American college football season

The 1907 Baylor football team was an American football team that represented Baylor University as an independent during the 1907 college football season. In its first season under head coach Luther Burleson, the team compiled a 4–3–1 record and was outscored by a total of 105 to 91.

Baylor's December 6 game at LSU was the team's first ever east of the Mississippi.

==Schedule==

| Date | Opponent | Site | Result | Attendance | Source |
|---|---|---|---|---|---|
| October 5 | TCU | Waco, TX (rivalry) | T 6–6 |  |  |
| October 12 | Texas School for the Deaf | Waco, TX | W 33–0 |  |  |
| October 19 | vs. Fort Worth | Gaston Park; Dallas, TX; | W 5–11 |  |  |
| November 9 | at Texas | Clark Field; Austin, TX (rivalry); | L 11–27 | 500 |  |
| November 11 | TCU | Waco, TX | L 10–11 |  |  |
| November 12 | Trinity (TX) | Waco, TX | W 4–0 |  |  |
| November 28 | TCU | Waco, TX | W 16–8 |  |  |
| December 6 | at LSU | Baton Rouge, LA | L 0–48 |  |  |

==Background==

The trustees of the Baylor University have just abolished football games in that institution, and there will be no more intercollegiate or class games.
The roughness of the game, coupled with the tendency to unfair playing, is the reason given.
— Associated Press, May 31, 1906

The trustees of the Baylor University have just reinstated football after prohibiting the game for a year.
The student body brought strong pressure to bear, but some of the trustees were loath to permit the game.
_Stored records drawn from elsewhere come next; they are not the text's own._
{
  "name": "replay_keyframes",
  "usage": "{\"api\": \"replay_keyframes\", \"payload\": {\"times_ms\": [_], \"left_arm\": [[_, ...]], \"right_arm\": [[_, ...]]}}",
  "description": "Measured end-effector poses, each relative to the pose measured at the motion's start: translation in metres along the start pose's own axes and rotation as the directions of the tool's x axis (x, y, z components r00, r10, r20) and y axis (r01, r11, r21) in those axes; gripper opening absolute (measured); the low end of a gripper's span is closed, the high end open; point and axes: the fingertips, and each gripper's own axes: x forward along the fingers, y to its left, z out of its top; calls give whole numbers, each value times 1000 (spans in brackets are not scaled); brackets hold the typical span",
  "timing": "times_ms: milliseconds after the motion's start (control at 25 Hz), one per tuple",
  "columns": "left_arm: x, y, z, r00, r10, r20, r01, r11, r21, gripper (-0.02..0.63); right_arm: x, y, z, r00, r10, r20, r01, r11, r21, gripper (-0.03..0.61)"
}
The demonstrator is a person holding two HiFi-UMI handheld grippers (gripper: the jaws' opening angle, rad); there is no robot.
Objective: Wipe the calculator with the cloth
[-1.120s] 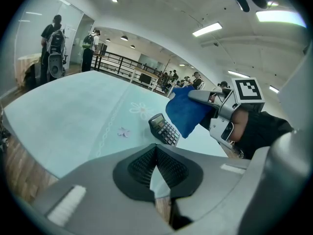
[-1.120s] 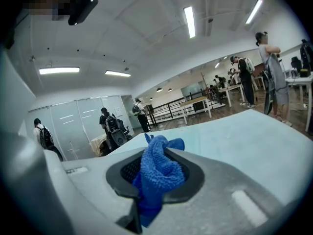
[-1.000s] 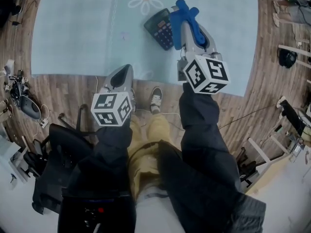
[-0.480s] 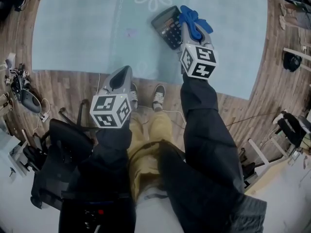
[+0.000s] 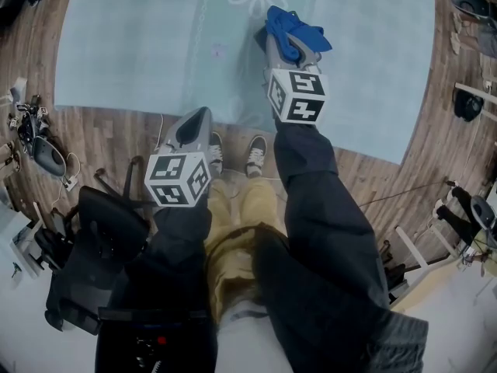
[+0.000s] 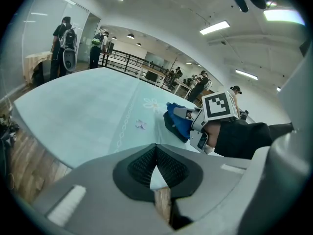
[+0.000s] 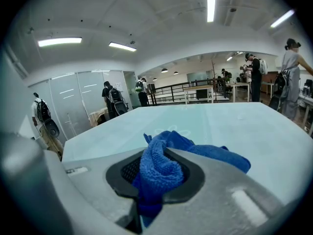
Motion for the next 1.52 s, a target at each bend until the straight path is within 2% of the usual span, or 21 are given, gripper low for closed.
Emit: {"api": "replay_keyframes", "payload": {"times_ms": [240, 480, 640, 920, 1160, 1360, 1520], "left_arm": [[-5, 8, 0, 1000, 10, 8, -10, 1000, 1, -2], [-18, 12, 3, 999, 14, 33, -14, 1000, 4, -2], [-27, -3, 15, 998, -2, 65, 1, 1000, 17, -2], [-53, -47, 69, 981, -63, 184, 52, 997, 63, -2], [-97, -86, 117, 947, -119, 298, 83, 988, 131, -2], [-122, -136, 157, 896, -203, 395, 124, 969, 216, -2], [-155, -161, 186, 854, -252, 455, 135, 952, 273, -2]], "right_arm": [[8, 35, 4, 997, 80, 18, -80, 997, 20, 57], [-6, 61, 13, 991, 122, 56, -124, 992, 34, 57], [-34, 64, 33, 988, 121, 96, -126, 991, 43, 57], [-113, 62, 93, 975, 71, 212, -85, 995, 58, 57], [-196, 64, 134, 952, -9, 306, -22, 995, 97, 57], [-260, 49, 161, 928, -63, 367, 17, 992, 128, 55], [-301, 57, 185, 908, -70, 414, 23, 993, 118, 57]]}}
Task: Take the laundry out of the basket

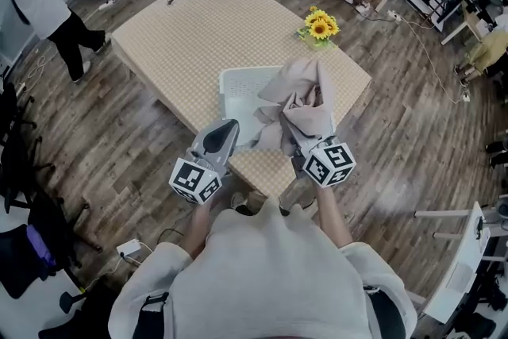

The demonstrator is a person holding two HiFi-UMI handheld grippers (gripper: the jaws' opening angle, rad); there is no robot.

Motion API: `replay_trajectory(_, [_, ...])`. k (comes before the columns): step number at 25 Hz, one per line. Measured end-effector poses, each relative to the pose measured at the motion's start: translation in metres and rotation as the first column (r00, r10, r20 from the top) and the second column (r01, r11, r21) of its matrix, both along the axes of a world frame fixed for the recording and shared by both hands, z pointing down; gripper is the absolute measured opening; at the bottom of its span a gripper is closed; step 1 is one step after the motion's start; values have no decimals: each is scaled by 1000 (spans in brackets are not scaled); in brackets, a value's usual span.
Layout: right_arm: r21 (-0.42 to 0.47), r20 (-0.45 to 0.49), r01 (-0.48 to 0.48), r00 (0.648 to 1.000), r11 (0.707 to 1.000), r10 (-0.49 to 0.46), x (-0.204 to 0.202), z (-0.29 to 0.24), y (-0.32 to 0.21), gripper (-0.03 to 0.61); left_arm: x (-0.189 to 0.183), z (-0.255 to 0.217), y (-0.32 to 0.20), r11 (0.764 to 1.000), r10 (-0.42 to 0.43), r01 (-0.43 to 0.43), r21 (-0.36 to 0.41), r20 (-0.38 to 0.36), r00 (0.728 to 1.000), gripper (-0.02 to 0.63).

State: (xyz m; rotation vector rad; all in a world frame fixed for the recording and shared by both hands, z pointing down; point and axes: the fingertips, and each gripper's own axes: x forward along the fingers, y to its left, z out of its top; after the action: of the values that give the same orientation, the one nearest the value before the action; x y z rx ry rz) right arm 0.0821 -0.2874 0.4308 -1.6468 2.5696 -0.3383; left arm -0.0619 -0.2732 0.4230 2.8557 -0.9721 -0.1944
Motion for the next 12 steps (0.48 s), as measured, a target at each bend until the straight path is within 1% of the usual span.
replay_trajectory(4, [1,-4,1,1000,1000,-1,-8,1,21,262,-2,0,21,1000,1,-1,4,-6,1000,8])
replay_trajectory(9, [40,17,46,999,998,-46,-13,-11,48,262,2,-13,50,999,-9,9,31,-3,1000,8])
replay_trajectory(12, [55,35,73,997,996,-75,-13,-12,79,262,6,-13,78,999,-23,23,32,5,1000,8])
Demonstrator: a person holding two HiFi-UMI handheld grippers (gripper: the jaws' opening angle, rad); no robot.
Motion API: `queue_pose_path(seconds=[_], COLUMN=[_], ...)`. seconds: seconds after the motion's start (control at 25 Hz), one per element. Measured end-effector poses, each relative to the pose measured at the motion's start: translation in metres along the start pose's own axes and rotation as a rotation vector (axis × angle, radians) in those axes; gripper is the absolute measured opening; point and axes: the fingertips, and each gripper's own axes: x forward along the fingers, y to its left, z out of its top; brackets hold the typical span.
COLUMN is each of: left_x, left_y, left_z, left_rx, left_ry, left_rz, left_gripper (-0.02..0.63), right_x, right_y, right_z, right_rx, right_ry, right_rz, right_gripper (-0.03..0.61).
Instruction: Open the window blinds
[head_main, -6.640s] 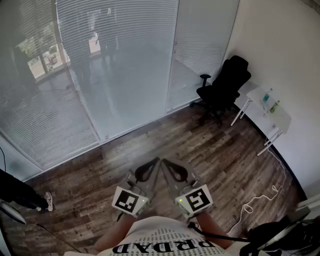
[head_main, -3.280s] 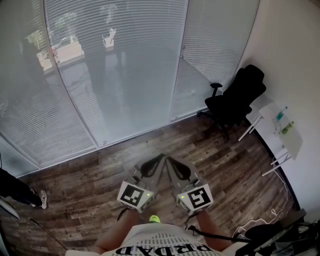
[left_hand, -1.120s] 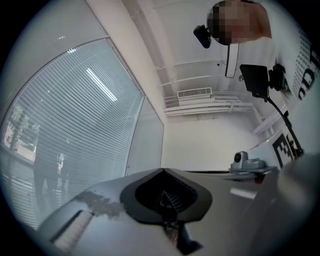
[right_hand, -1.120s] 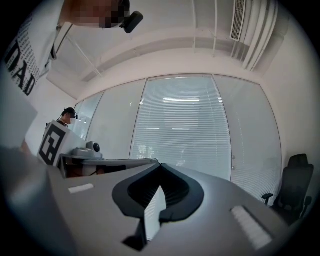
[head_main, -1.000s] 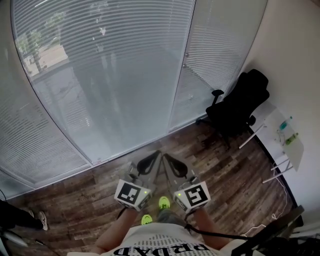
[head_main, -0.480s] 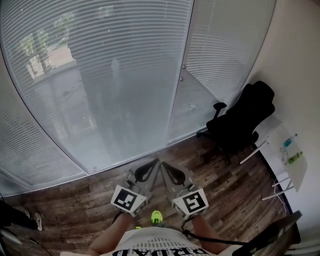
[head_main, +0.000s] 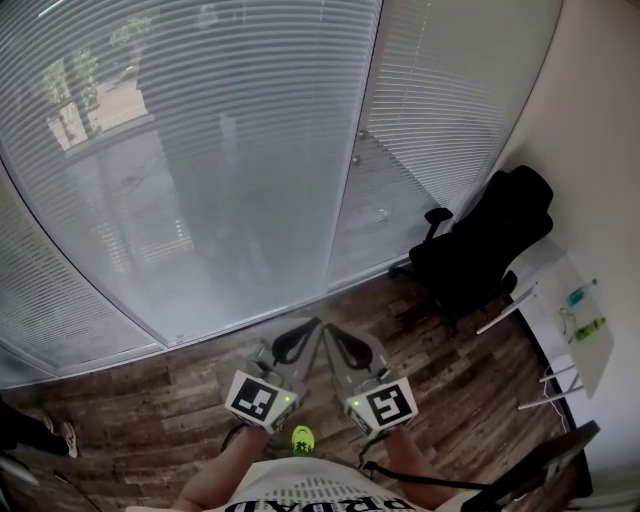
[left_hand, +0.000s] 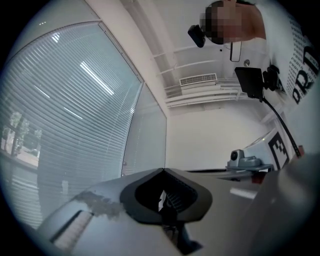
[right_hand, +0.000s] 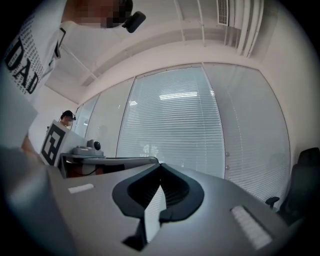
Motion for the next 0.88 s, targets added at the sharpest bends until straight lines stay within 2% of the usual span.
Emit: queue_pose_path(seconds=[0.2, 0.36, 0.52, 0.76, 0.88], left_x=[0.014, 0.041, 0.079, 0.116, 0.131], left_y=[0.027, 0.056, 0.088, 0.135, 0.156], left_z=[-0.006, -0.014, -0.009, -0.006, 0.001], left_rx=[-0.045, -0.022, -0.047, -0.030, -0.066], left_ry=[-0.011, 0.008, -0.012, 0.002, -0.044], left_rz=[0.023, 0.003, -0.012, -0.044, -0.044], left_gripper=[-0.009, -0.009, -0.009, -0.009, -0.009], right_x=[0.028, 0.058, 0.094, 0.144, 0.166], right_y=[-0.011, -0.038, -0.072, -0.103, -0.115], right_z=[-0.009, -0.015, -0.012, -0.002, -0.003], right_rx=[0.000, -0.018, -0.033, -0.026, -0.020], right_ry=[0.015, 0.028, 0.034, 0.026, 0.023], right_rz=[0.005, -0.013, -0.023, -0.062, -0.076], right_gripper=[0.008, 0.008, 0.008, 0.008, 0.008])
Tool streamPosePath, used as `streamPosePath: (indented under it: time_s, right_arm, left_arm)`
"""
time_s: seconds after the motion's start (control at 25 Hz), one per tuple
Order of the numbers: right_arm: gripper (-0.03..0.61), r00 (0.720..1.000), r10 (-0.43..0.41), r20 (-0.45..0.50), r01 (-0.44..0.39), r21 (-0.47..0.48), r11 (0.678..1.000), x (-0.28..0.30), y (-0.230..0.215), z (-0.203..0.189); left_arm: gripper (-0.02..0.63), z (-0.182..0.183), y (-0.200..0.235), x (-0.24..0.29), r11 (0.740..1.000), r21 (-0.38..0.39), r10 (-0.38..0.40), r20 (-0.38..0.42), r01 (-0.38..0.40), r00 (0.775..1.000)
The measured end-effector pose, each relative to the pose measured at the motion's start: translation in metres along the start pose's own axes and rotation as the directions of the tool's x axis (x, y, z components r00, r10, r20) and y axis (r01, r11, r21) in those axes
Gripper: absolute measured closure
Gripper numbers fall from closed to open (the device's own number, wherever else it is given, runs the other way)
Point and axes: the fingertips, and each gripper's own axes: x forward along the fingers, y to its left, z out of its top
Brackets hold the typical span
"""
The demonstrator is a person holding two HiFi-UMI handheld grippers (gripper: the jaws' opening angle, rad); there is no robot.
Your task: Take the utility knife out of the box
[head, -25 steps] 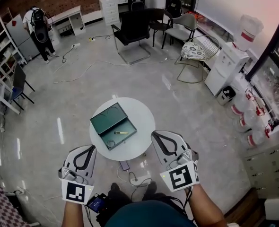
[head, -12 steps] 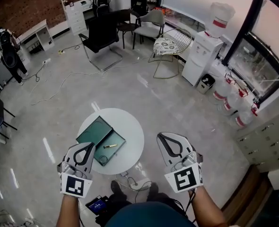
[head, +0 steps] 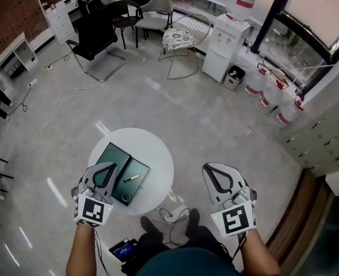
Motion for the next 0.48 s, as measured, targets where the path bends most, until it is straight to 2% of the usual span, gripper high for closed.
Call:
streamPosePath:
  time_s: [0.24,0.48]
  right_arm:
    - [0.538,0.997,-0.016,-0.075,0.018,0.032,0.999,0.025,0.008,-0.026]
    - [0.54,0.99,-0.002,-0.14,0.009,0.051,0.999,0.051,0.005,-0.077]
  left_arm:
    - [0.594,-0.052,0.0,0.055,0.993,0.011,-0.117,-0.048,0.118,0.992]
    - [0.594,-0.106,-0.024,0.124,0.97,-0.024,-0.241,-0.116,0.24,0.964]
Track athletics have not proven as popular as had been hoped. The action of Baylor is interesting in view of the attitude of several other educational institutions in the state.
— Associated Press, June 4, 1907

Baylor University did not field a team in 1906. Due to the violence of football, the sport was banned by the board of trustees in May 1906.

Under student pressure and a lack of interest in the school's athletics team, the trustees lifted the ban the following year.